There have been talks about Martin Luther having been anti-Semitic. In fact, there are people who hold that belief so strongly that they reject everything associated with the long gone German professor of theology and a renown figure in Protestant Reformation.

In an article posted on Charismanews.com, the article author, Eddie Hyatt, says he recently received an email from someone rebuking him for quoting Luther in his pieces, telling him that Luther and all about him should be completely rejected.

Such sentiments aren’t alien. We come across them once too often. Most of them are based on some of the regrettable statements Luther made about the Jews of his time. Even though such comments came later in his life, they’ve worked to create a narrative that he was anti-Semitic. Someone would, however, ask how many German Lutheran pastors were actually in the forefront in opposing Hitler, so much so that some were even willing to sacrifice their lives. We know of Dietrich Bonhoeffer and how determined he was to stop the heinous acts Hitler was engaging in.

There are some things Luther did that showed he had some love for the Jews. In his 1523 book entitled “That Jesus Christ Was Born a Jew, he tried to win the heart of Jews to embrace Jesus Christ, while also saying that Europe should treat them in a humane fashion.

Luther selflessly supported his Jewish friend called Bernard in 1531, when Bernard faced serious financial challenges that he had to leave his family because of debt. Luther was kind to the Jews and only differed with them because of their unbelief in Christ Jesus.

But even as Luther tried to win over Jews to Christ, many Jewish writers vilified him and his books.

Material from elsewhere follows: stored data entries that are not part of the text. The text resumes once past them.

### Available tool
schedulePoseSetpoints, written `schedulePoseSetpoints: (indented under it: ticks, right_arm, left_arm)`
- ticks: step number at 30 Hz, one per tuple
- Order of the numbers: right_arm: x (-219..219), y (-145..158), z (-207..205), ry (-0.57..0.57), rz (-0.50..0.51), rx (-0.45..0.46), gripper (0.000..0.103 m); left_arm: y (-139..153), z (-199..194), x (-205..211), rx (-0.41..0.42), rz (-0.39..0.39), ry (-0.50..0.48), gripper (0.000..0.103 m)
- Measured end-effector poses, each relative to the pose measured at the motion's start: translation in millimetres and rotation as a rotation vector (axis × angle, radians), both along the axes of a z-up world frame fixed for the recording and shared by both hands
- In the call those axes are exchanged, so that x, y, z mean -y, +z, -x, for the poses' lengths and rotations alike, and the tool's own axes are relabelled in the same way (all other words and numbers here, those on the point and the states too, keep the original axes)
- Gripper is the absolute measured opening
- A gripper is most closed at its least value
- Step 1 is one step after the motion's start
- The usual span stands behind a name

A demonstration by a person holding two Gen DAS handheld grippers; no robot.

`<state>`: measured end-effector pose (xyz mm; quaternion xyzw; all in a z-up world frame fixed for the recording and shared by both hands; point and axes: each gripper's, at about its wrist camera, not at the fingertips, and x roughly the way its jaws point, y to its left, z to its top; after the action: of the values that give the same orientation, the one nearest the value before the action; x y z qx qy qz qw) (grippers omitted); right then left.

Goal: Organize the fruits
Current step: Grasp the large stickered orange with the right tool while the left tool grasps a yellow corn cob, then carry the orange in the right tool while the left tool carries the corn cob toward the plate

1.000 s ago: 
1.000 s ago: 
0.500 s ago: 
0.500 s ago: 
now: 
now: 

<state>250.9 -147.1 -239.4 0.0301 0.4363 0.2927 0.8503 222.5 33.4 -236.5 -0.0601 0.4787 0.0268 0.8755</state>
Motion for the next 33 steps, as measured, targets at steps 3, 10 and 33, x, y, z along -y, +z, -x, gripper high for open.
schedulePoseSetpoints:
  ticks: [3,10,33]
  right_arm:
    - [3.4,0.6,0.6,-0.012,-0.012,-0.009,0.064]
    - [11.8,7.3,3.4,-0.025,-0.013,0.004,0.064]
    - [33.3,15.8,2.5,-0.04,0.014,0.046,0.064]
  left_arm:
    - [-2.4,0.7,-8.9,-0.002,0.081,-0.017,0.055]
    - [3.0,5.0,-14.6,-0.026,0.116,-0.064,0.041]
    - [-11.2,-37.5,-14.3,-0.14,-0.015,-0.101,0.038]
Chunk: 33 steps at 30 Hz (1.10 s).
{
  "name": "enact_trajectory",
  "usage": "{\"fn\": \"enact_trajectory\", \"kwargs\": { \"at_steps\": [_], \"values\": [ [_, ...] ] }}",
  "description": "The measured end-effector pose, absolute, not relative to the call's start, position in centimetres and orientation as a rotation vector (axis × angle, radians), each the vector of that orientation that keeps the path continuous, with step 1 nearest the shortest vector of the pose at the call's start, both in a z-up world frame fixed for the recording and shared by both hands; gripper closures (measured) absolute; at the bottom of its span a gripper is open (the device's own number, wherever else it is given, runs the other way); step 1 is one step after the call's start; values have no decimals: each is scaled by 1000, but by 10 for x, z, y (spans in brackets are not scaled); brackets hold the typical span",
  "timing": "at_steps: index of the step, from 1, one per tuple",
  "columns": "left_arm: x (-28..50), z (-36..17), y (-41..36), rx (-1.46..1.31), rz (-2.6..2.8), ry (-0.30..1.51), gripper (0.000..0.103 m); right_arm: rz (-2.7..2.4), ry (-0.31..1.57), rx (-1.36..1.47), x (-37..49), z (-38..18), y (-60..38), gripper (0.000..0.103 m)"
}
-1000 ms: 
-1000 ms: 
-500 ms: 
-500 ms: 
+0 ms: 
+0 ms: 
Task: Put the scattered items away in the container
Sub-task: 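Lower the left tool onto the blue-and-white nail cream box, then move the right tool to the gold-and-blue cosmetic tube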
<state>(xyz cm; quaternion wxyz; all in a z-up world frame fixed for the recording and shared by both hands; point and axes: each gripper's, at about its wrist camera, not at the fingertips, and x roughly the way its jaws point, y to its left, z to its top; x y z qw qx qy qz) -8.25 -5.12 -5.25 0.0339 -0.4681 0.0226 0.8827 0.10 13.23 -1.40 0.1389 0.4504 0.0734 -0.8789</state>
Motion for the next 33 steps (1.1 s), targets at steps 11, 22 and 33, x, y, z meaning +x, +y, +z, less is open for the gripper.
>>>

At first, his response was mild. He said, “For the sake of the crucified Jew, whom no one will take from me, I gladly wanted to do my best for you Jews, except that you abused my favor and hardened your hearts.”

Things appeared to get worse the more he tried to enter into debates with the Jewish rabbis on the person of the Messiah. His hope was that the debates would result in Jews being won over to Christ.

Unfortunately, he faced more ridicule and saw many Jewish writers vilify Christ Jesus. The comments coming from the Jews didn’t go down well with him and he started responding in a rather angry manner.

He wrote: “I am still praying daily, and I duck under the shelter of the Son of God. I hold Him and honor Him as my Lord, to whom I must run and flee when the devil, sin or other misfortune threatens me, for He is my shelter, as wide as heaven and earth, and my mother hen under whom I crawl from God’s wrath. Therefore, I cannot have any fellowship or patience with obstinate blasphemers and those who defame this dear Savior.”

Realizing that the Jews weren’t going to join Christianity en masse, he changed his view of them and started making some uncalled for comments, going against the Spirit of the Christ he was proclaiming.

When he made some harsh comments against Jews, Romanists, Turks, and Anabaptists, he did so simply because these people didn’t believe in the teachings he shared on Christ. In fact, based on the ridicule and blaspheme by the Jews writers, Luther concluded that it was impossible for Christians and Jews to live together in harmony.

Looking at the context and the time he lived, it becomes clear that Luther wasn’t racist against the Jews but only disagreed with them on faith.